Pollinator-restrictive flower traits determine evolutionary optima with differential diversification rates in bifid toadflaxes (Linaria sect. Versicolores)

Author(s): Fernández-Mazuecos M, Blanco-Pastor J, Gómez J, Vargas P


The role of flower specialization in plant speciation and evolution remains controversial. Here we analyzed the evolution of flower traits restricting the access to pollinators in the bifid toadflaxes (Linaria sect. Versicolores), a monophyletic group of c. 30 species and subspecies with highly specialized corollas. A time-calibrated phylogeny based on both nuclear and plastid DNA sequences was obtained using a coalescent-based method, and flower morphology was characterized by means of morphometric analyses. Using recently-developed methods, directional trends in morphological traits and trait-dependent diversification rates were jointly analyzed, and morphological shifts were reconstructed along the phylogeny. Our results indicated that a restrictive character state (narrow corolla tube) may be ancestral to Linaria sect. Versicolores.

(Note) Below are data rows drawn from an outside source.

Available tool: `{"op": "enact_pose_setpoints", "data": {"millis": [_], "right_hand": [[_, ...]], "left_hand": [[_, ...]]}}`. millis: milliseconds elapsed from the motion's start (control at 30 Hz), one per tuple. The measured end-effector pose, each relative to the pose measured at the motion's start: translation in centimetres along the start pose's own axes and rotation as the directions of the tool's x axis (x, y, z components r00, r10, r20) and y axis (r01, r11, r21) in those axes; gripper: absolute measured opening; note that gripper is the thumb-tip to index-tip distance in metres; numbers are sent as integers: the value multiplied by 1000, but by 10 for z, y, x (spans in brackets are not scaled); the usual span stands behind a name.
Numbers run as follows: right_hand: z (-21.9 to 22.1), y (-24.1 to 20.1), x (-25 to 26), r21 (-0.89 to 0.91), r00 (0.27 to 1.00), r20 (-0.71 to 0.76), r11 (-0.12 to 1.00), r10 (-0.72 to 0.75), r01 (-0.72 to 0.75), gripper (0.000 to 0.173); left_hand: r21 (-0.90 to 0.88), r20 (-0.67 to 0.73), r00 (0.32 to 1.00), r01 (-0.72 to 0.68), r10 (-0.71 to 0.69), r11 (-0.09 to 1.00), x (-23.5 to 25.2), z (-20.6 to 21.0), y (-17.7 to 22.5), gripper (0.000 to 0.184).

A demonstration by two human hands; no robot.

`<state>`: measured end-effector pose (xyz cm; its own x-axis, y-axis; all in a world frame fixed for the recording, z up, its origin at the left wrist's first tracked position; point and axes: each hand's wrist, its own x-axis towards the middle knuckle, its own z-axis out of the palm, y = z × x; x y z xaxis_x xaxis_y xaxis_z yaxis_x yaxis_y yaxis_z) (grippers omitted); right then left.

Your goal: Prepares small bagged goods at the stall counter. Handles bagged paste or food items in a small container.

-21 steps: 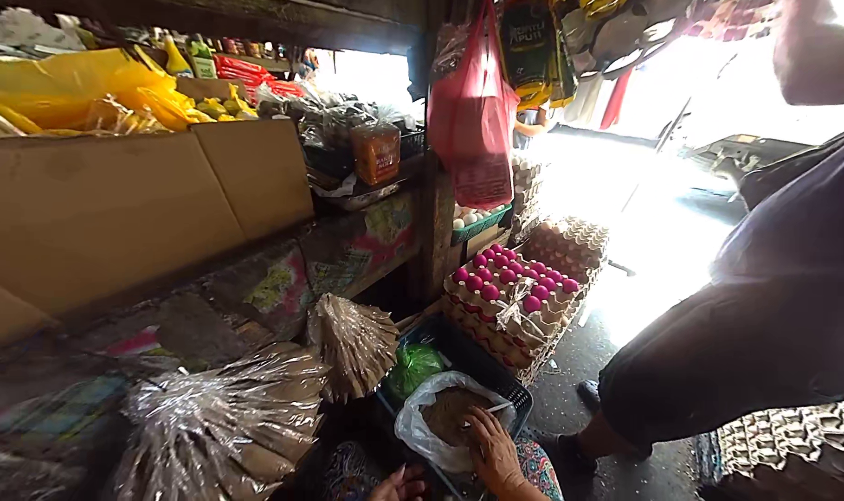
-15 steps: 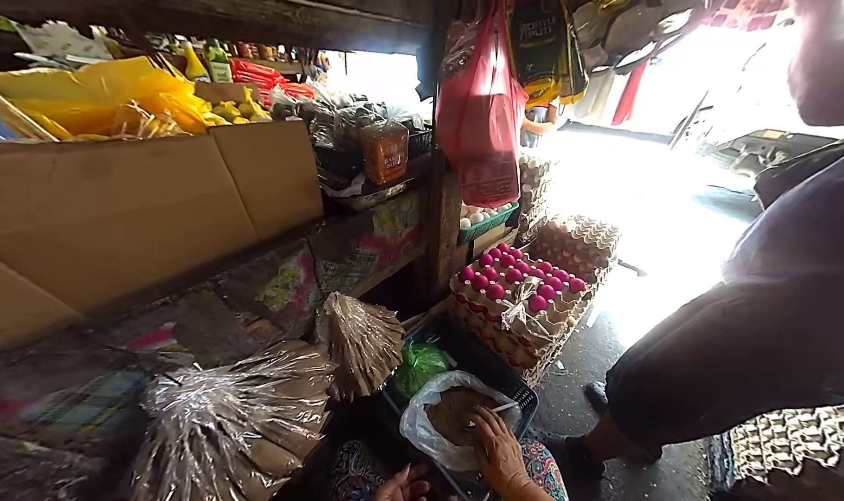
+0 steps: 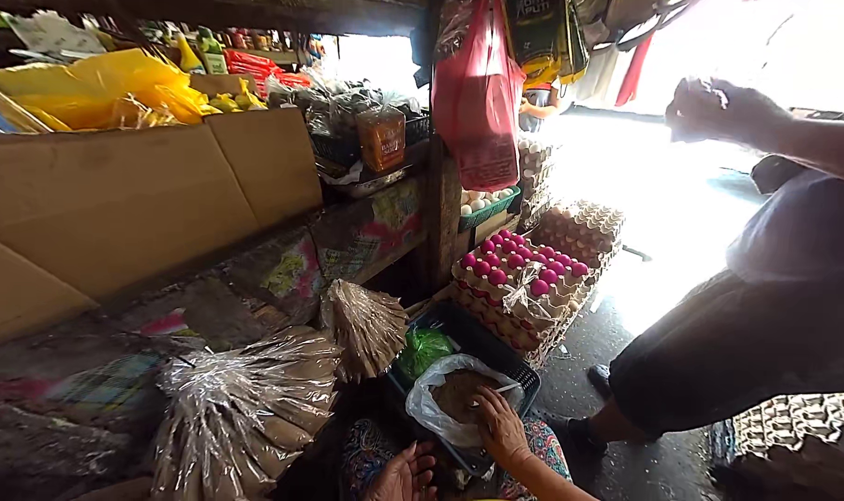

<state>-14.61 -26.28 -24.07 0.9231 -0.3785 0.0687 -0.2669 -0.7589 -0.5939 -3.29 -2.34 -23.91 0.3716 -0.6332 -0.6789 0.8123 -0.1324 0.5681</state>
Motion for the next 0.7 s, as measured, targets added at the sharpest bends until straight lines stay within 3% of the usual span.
{"op": "enact_pose_setpoints", "data": {"millis": [500, 567, 633, 700], "right_hand": [[-8, -3, 3, 18, 996, 87, 1000, 19, -20, 42], [-13, -2, 0, 157, 1000, 1, 988, -10, 10, 40], [-26, -7, -6, 414, 986, -155, 910, 61, 8, 41], [-54, -21, -9, 734, 949, -180, 678, 260, -47, 50]], "left_hand": [[-3, 0, 1000, 2, -2, 1000, -4, 3, 1, 43], [-13, 4, 1000, -1, 1, 1000, -4, 2, 0, 43], [-23, 1, 1000, -3, 3, 1000, -4, 1, -1, 43], [-31, 0, 1000, -10, 10, 999, -4, 0, -2, 44]]}}
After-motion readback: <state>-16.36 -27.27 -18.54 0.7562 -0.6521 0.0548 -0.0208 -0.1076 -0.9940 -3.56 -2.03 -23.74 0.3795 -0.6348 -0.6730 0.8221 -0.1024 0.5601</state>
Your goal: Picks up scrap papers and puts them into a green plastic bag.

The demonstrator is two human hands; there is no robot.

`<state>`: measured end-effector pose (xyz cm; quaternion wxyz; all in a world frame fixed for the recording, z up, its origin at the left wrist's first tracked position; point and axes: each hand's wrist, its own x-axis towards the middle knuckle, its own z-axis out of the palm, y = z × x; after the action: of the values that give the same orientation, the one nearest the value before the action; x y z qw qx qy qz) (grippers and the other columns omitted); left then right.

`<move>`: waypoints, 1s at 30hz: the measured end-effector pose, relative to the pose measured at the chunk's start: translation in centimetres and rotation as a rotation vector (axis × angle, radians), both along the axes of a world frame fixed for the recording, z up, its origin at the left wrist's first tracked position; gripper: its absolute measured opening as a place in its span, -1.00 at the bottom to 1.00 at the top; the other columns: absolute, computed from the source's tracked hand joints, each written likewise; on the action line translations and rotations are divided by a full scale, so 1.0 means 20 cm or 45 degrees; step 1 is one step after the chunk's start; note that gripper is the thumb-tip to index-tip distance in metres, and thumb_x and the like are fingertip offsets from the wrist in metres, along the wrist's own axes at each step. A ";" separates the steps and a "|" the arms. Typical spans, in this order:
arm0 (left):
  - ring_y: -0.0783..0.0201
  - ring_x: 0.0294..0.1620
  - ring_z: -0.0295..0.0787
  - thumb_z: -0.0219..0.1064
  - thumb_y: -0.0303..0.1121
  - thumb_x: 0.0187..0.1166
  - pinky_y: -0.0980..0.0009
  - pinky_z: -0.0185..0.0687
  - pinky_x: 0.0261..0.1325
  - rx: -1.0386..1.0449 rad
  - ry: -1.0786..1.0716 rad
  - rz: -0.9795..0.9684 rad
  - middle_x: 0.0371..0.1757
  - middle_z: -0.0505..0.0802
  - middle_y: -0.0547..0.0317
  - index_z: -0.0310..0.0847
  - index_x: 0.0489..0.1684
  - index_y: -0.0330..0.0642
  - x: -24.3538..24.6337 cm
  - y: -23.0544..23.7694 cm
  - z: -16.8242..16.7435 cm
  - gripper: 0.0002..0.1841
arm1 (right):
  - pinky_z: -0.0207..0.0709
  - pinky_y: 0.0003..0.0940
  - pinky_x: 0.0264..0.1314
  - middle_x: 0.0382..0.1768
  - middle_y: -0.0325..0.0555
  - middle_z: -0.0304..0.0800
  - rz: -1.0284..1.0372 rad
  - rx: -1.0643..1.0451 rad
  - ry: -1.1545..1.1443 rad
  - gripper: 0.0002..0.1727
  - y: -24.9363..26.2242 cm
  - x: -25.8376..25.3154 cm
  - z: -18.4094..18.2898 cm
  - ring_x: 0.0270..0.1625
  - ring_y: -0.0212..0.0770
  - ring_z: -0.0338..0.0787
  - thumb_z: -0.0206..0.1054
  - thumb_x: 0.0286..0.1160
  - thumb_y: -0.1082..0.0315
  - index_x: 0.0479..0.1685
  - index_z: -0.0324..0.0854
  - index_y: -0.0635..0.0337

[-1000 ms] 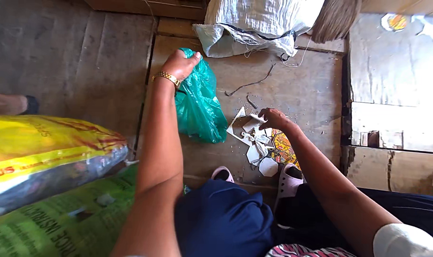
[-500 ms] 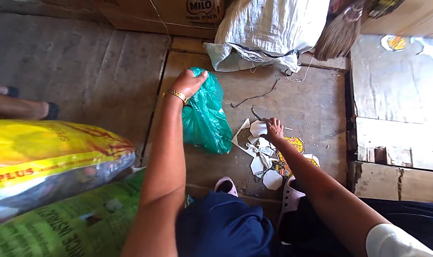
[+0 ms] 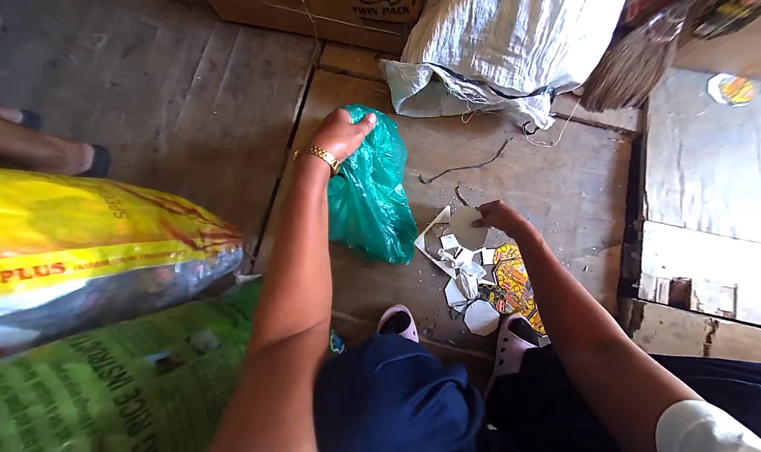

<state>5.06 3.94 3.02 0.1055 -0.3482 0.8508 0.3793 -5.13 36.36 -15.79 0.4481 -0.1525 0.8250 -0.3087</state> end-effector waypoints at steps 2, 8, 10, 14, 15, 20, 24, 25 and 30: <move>-0.26 0.49 0.55 0.10 0.02 0.83 -0.20 0.32 0.56 0.003 -0.008 0.017 0.37 0.63 -0.51 0.44 0.38 -0.60 0.00 0.00 0.00 -0.35 | 0.61 0.06 0.11 -0.18 0.28 0.78 -0.073 -0.080 0.032 -0.74 -0.01 -0.04 -0.03 -0.15 0.02 0.74 0.46 0.54 0.43 -0.06 0.70 0.56; -0.29 0.40 0.59 0.09 0.02 0.84 -0.23 0.36 0.48 0.000 -0.031 0.001 0.28 0.65 -0.53 0.47 0.27 -0.64 -0.02 -0.02 0.00 -0.35 | 0.65 -0.31 -0.07 -0.24 0.02 0.78 -0.311 -0.390 -0.051 -0.78 -0.08 -0.01 0.05 -0.28 -0.30 0.71 0.32 0.68 0.41 -0.02 0.68 0.48; -0.29 0.38 0.59 0.09 0.01 0.84 -0.21 0.36 0.48 0.015 -0.018 0.006 0.26 0.66 -0.54 0.48 0.24 -0.65 -0.02 -0.02 0.00 -0.35 | 0.71 -0.37 -0.04 -0.26 -0.09 0.80 -0.321 -0.558 -0.077 -0.84 -0.07 0.01 0.04 -0.27 -0.38 0.76 0.35 0.63 0.45 -0.04 0.69 0.41; -0.25 0.43 0.59 0.08 0.00 0.84 -0.18 0.36 0.52 0.049 0.021 0.018 0.32 0.66 -0.50 0.48 0.32 -0.61 0.00 -0.05 0.00 -0.37 | 0.67 -0.44 -0.03 -0.27 -0.26 0.81 -0.365 -0.860 0.137 -0.94 -0.14 0.06 -0.03 -0.20 -0.49 0.74 0.44 0.39 0.61 -0.26 0.72 0.31; -0.24 0.43 0.59 0.09 -0.01 0.84 -0.17 0.36 0.52 0.055 0.030 0.027 0.32 0.66 -0.49 0.48 0.32 -0.60 0.00 -0.05 0.00 -0.38 | 0.69 -0.38 0.08 -0.09 -0.15 0.84 -0.353 -0.904 0.282 -0.91 -0.17 0.08 -0.07 -0.01 -0.40 0.78 0.44 0.35 0.64 -0.25 0.74 0.33; -0.23 0.43 0.60 0.09 0.01 0.84 -0.16 0.38 0.51 0.039 0.023 0.045 0.32 0.66 -0.49 0.48 0.31 -0.61 0.03 -0.10 0.00 -0.36 | 0.38 0.22 0.48 0.19 0.32 0.74 -0.232 -0.829 0.903 -0.92 -0.27 0.13 -0.19 0.34 0.31 0.61 0.52 0.14 0.67 -0.47 0.80 0.35; -0.26 0.43 0.60 0.10 -0.01 0.84 -0.18 0.38 0.51 0.049 0.046 0.093 0.30 0.67 -0.51 0.49 0.29 -0.62 0.07 -0.14 0.00 -0.37 | 0.42 0.20 0.44 0.31 0.36 0.68 -0.256 -0.844 1.086 -0.91 -0.32 0.15 -0.16 0.35 0.33 0.62 0.53 0.08 0.63 -0.58 0.74 0.33; -0.25 0.43 0.60 0.10 -0.01 0.84 -0.18 0.38 0.51 0.055 0.052 0.103 0.30 0.67 -0.51 0.49 0.29 -0.62 0.08 -0.15 -0.01 -0.38 | 0.42 0.21 0.44 0.33 0.36 0.67 -0.254 -0.849 1.105 -0.91 -0.33 0.14 -0.17 0.36 0.34 0.61 0.54 0.08 0.62 -0.59 0.74 0.32; -0.33 0.36 0.63 0.11 -0.01 0.83 -0.24 0.40 0.46 0.049 0.055 0.144 0.22 0.69 -0.56 0.51 0.23 -0.66 0.11 -0.22 0.00 -0.36 | 0.32 0.46 0.44 0.05 0.24 0.87 0.186 -0.463 0.760 -0.84 -0.41 0.04 -0.10 0.30 0.39 0.69 0.52 0.36 0.41 -0.19 0.88 0.32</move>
<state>7.34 -0.40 3.04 0.0721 -0.3854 0.8243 0.4085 -4.39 28.25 -17.69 0.1737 -0.3718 0.8380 -0.3597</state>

After its early loss in the most species-rich clade, this character state has been convergently reacquired in multiple lineages of this clade in recent times, yet it has exerted a negative influence on diversification rates. Comparative analyses and pollinator surveys suggest that the narrow- and broad-tubed flowers are evolutionary optima representing divergent strategies of pollen placement on nectar-feeding insects. We therefore suggest that opposing individual-level and species-level selection pressures may have driven the evolution of pollinator-restrictive traits in bifid toadflaxes.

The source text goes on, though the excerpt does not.